## Requirement
Would you copy out the following entries exactly, without any of the pictures?

Source data:
- - - -
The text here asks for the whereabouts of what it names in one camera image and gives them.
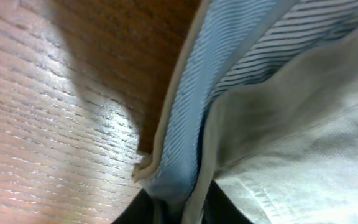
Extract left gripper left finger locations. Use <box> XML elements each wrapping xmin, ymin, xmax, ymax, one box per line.
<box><xmin>112</xmin><ymin>189</ymin><xmax>160</xmax><ymax>224</ymax></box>

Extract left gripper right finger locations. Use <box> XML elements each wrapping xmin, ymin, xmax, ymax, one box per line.
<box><xmin>202</xmin><ymin>180</ymin><xmax>252</xmax><ymax>224</ymax></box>

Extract khaki beige shorts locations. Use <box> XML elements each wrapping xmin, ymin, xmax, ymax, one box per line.
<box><xmin>132</xmin><ymin>0</ymin><xmax>358</xmax><ymax>223</ymax></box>

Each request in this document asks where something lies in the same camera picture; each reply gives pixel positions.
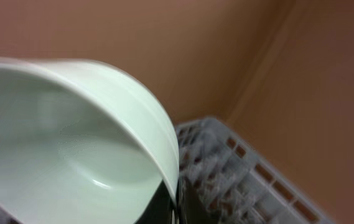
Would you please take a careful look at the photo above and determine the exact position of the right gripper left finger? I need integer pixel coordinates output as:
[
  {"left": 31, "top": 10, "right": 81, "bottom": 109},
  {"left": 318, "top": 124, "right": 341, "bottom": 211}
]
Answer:
[{"left": 136, "top": 182, "right": 175, "bottom": 224}]

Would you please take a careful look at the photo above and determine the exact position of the grey dishwasher rack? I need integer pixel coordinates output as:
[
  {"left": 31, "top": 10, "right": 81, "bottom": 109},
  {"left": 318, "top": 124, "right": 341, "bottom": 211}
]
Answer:
[{"left": 0, "top": 118, "right": 330, "bottom": 223}]

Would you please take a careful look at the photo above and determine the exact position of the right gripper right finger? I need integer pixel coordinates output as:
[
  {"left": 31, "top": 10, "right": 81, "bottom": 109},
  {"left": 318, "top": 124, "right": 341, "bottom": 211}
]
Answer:
[{"left": 177, "top": 179, "right": 217, "bottom": 224}]

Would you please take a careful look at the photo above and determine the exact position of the teal green bowl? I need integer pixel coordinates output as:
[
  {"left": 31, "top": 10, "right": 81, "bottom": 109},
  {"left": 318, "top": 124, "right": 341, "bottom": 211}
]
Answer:
[{"left": 0, "top": 57, "right": 179, "bottom": 223}]

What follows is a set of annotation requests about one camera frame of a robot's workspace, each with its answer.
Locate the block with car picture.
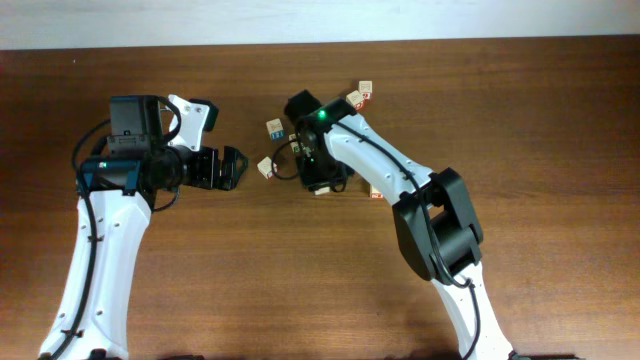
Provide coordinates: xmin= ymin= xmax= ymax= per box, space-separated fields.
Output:
xmin=314 ymin=187 xmax=331 ymax=196

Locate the block with green side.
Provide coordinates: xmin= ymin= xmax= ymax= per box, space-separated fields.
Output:
xmin=289 ymin=134 xmax=300 ymax=154

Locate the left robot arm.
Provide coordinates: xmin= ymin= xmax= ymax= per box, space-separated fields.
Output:
xmin=38 ymin=94 xmax=248 ymax=359

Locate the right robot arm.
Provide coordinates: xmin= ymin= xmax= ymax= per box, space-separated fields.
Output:
xmin=284 ymin=90 xmax=517 ymax=360

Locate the block with N red side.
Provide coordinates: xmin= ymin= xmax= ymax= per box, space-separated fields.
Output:
xmin=257 ymin=157 xmax=277 ymax=179

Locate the block with blue side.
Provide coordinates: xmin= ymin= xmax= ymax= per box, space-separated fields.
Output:
xmin=266 ymin=118 xmax=285 ymax=141

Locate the block red side far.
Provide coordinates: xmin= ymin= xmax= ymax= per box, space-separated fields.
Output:
xmin=345 ymin=90 xmax=365 ymax=111

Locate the farthest block red side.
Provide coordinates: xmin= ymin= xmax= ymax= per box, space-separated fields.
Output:
xmin=358 ymin=80 xmax=373 ymax=100
- - - -
## Output of the exercise
The text here asks for the whereabouts of what it names in one camera image and gives them.
Extract left gripper left finger locations. Use <box> XML elements each wrapping xmin, ymin, xmax, ymax, one box per line.
<box><xmin>112</xmin><ymin>189</ymin><xmax>160</xmax><ymax>224</ymax></box>

Extract left gripper right finger locations. Use <box> XML elements each wrapping xmin, ymin, xmax, ymax, one box per line.
<box><xmin>202</xmin><ymin>180</ymin><xmax>252</xmax><ymax>224</ymax></box>

Extract khaki beige shorts locations. Use <box> XML elements each wrapping xmin, ymin, xmax, ymax, one box per line.
<box><xmin>132</xmin><ymin>0</ymin><xmax>358</xmax><ymax>223</ymax></box>

Each request in this document asks where something lies in the same camera picture; each reply gives pixel positions.
Would you please take a careful look at the photo above and determine the exact position of the right gripper left finger? I need integer pixel coordinates output as:
[
  {"left": 31, "top": 10, "right": 81, "bottom": 109},
  {"left": 318, "top": 124, "right": 341, "bottom": 211}
]
Answer:
[{"left": 136, "top": 182, "right": 175, "bottom": 224}]

Would you please take a careful look at the photo above and determine the exact position of the grey dishwasher rack? I need integer pixel coordinates output as:
[
  {"left": 31, "top": 10, "right": 81, "bottom": 109},
  {"left": 318, "top": 124, "right": 341, "bottom": 211}
]
Answer:
[{"left": 0, "top": 118, "right": 330, "bottom": 223}]

Would you please take a careful look at the photo above and determine the exact position of the right gripper right finger? I need integer pixel coordinates output as:
[
  {"left": 31, "top": 10, "right": 81, "bottom": 109},
  {"left": 318, "top": 124, "right": 341, "bottom": 211}
]
Answer:
[{"left": 177, "top": 179, "right": 217, "bottom": 224}]

Would you please take a careful look at the photo above and determine the exact position of the teal green bowl? I need integer pixel coordinates output as:
[
  {"left": 31, "top": 10, "right": 81, "bottom": 109},
  {"left": 318, "top": 124, "right": 341, "bottom": 211}
]
Answer:
[{"left": 0, "top": 57, "right": 179, "bottom": 223}]

What follows is a set of annotation requests about one camera frame of a robot's workspace, each with its answer.
Locate the block with car picture.
Provide coordinates: xmin= ymin= xmax= ymax= per box, space-separated fields.
Output:
xmin=314 ymin=187 xmax=331 ymax=196

Locate the block with green side.
Provide coordinates: xmin= ymin= xmax= ymax= per box, space-separated fields.
Output:
xmin=289 ymin=134 xmax=300 ymax=154

Locate the left robot arm.
Provide coordinates: xmin= ymin= xmax= ymax= per box, space-separated fields.
Output:
xmin=38 ymin=94 xmax=248 ymax=359

Locate the right robot arm.
Provide coordinates: xmin= ymin= xmax= ymax= per box, space-separated fields.
Output:
xmin=284 ymin=90 xmax=517 ymax=360

Locate the block with N red side.
Provide coordinates: xmin= ymin= xmax= ymax= per box, space-separated fields.
Output:
xmin=257 ymin=157 xmax=277 ymax=179

Locate the block with blue side.
Provide coordinates: xmin= ymin= xmax= ymax= per box, space-separated fields.
Output:
xmin=266 ymin=118 xmax=285 ymax=141

Locate the block red side far.
Provide coordinates: xmin= ymin= xmax= ymax= per box, space-separated fields.
Output:
xmin=345 ymin=90 xmax=365 ymax=111

Locate the farthest block red side.
Provide coordinates: xmin= ymin= xmax= ymax= per box, space-separated fields.
Output:
xmin=358 ymin=80 xmax=373 ymax=100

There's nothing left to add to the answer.